From: Sowmini Varadhan <sowmini.varadhan@oracle.com>
Subject: Re: ipsec impact on performance
Date: Tue, 1 Dec 2015 13:45:04 -0500
Message-ID: <20151201184504.GF21252@oracle.com>
References: <20151201175953.GC21252@oracle.com>
 <565DE446.2070609@hpe.com>
Mime-Version: 1.0
Content-Type: text/plain; charset=us-ascii
Cc: netdev@vger.kernel.org, linux-crypto@vger.kernel.org
To: Rick Jones <rick.jones2@hpe.com>
Content-Disposition: inline
In-Reply-To: <565DE446.2070609@hpe.com>
Sender: linux-crypto-owner@vger.kernel.org

On (12/01/15 10:17), Rick Jones wrote:
> 
> What do the perf profiles show?  Presumably, loss of TSO/GSO means
> an increase in the per-packet costs, but if the ipsec path
> significantly increases the per-byte costs...

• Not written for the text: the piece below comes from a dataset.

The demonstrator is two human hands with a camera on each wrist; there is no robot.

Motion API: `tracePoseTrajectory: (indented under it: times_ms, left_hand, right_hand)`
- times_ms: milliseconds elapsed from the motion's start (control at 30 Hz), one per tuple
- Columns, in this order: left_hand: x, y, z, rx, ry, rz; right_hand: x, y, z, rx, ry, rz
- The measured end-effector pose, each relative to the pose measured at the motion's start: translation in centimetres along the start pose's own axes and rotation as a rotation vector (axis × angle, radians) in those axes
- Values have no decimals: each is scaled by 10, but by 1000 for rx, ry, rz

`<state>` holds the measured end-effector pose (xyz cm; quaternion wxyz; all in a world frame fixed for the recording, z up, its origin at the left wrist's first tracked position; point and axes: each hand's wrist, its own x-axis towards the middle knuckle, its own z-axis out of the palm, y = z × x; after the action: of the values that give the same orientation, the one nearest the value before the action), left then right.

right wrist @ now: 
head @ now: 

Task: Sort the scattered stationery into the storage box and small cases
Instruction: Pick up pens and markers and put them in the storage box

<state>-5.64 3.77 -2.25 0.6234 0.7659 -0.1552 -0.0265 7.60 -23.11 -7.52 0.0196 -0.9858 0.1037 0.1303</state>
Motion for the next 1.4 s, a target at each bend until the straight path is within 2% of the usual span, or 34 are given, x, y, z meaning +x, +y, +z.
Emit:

For ESP-null, there's actually very little work to do - we just
need to add the 8 byte ESP header with an spi and a seq#.. no
crypto work to do.. so the overhead *should* be minimal, else
we've painted ourself into a corner where we can't touch anything
including TCP options like md5.

perf profiles: I used perf tracepoints to instrument latency.
Yes, there is function call overhead for the xfrm path. So, for example,
the stack ends up being like this:
                          :
                  e5d2f2 ip_finish_output ([kerne.kallsyms])
                  75d6d0 ip_output ([kernel.kallsyms])
              7c08ad xfrm_output_resume ([kernel.kallsyms])
              7c0aae xfrm_output ([kernel.kallsyms])
              7b1bdd xfrm4_output_finish ([kernel.kallsyms])
              7b1c7e __xfrm4_output ([kernel.kallsyms])
              7b1dbe xfrm4_output ([kernel.kallsyms])
                  75bac4 ip_local_out ([kernel.kallsyms])
                  75c012 ip_queue_xmit ([kernel.kallsyms])
                  7736a3 tcp_transmit_skb ([kernel.kallsyms])
	                  :
where the detour into xfrm has been indented out, and esp_output
gets called out of xfrm_output_resume(). And as I said, there's
some nickels-and-dimes of perf to be squeezed out from 
better memory management in xfrm, but the fact that it doesnt move
beyond 3 Gbps strikes me as some other bottleneck/serialization.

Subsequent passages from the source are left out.